[Task requirements] Retype the whole listing that follows so that it matches the original exactly.
== Segment start ==
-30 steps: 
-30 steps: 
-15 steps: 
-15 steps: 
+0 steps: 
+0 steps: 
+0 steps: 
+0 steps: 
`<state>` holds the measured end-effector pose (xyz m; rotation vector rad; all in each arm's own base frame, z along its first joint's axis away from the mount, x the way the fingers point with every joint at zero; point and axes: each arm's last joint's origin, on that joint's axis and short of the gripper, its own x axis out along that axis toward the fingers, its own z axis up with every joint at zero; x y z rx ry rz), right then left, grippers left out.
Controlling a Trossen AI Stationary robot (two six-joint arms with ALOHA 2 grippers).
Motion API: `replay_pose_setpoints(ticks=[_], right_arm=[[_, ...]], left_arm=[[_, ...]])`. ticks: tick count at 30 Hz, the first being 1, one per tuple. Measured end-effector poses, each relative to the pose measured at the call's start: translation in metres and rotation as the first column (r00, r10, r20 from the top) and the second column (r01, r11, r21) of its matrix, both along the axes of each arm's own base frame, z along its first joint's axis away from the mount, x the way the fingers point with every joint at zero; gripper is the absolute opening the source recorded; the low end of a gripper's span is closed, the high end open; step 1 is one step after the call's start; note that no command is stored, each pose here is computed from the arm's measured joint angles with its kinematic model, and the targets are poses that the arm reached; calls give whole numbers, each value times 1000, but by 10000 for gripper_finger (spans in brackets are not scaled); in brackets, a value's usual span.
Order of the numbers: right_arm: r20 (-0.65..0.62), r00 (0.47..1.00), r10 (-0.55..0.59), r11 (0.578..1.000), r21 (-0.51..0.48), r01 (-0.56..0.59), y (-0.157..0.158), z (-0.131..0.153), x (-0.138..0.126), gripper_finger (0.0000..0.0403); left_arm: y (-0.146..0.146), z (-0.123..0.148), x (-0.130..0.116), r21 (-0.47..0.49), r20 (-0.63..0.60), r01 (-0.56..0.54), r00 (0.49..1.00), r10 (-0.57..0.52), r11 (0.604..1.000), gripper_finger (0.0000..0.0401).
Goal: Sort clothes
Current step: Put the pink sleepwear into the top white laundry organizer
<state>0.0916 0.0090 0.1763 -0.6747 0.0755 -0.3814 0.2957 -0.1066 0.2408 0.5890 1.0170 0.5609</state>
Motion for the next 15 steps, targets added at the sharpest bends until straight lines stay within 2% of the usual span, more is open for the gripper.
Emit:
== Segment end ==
[Response to the exercise]
-30 steps: 
-30 steps: 
-15 steps: 
-15 steps: 
+0 steps: 
+0 steps: 
+0 steps: 
+0 steps: 
`<state>` holds the measured end-effector pose (xyz m; rotation vector rad; all in each arm's own base frame, z along its first joint's axis away from the mount, x the way the fingers point with every joint at zero; point and axes: each arm's last joint's origin, on that joint's axis and short of the gripper, its own x axis out along that axis toward the fingers, its own z axis up with every joint at zero; x y z rx ry rz), right then left, grippers left out.
Controlling a Trossen AI Stationary robot (two six-joint arms with ALOHA 2 grippers).
Motion API: `replay_pose_setpoints(ticks=[_], right_arm=[[_, ...]], left_arm=[[_, ...]])`. ticks: tick count at 30 Hz, the first being 1, one per tuple. Measured end-effector poses, each relative to the pose measured at the call's start: translation in metres and rotation as the first column (r00, r10, r20 from the top) and the second column (r01, r11, r21) of its matrix, both along the axes of each arm's own base frame, z along its first joint's axis away from the mount, x the way the fingers point with every joint at zero; gripper is the absolute opening the source recorded; the low end of a gripper's span is closed, the high end open; step 1 is one step after the call's start; note that no command is stored, each pose here is computed from the arm's measured joint angles with its kinematic model, and the targets are poses that the arm reached; calls give whole numbers, each value times 1000, but by 10000 for gripper_finger (spans in brackets are not scaled); in brackets, a value's usual span.
Order of the numbers: right_arm: r20 (-0.65..0.62), r00 (0.47..1.00), r10 (-0.55..0.59), r11 (0.578..1.000), r21 (-0.51..0.48), r01 (-0.56..0.59), y (-0.157..0.158), z (-0.131..0.153), x (-0.138..0.126), gripper_finger (0.0000..0.0403); left_arm: y (-0.146..0.146), z (-0.123..0.148), x (-0.130..0.116), r21 (-0.47..0.49), r20 (-0.63..0.60), r01 (-0.56..0.54), r00 (0.49..1.00), r10 (-0.57..0.52), r11 (0.604..1.000), gripper_finger (0.0000..0.0401).
Goal: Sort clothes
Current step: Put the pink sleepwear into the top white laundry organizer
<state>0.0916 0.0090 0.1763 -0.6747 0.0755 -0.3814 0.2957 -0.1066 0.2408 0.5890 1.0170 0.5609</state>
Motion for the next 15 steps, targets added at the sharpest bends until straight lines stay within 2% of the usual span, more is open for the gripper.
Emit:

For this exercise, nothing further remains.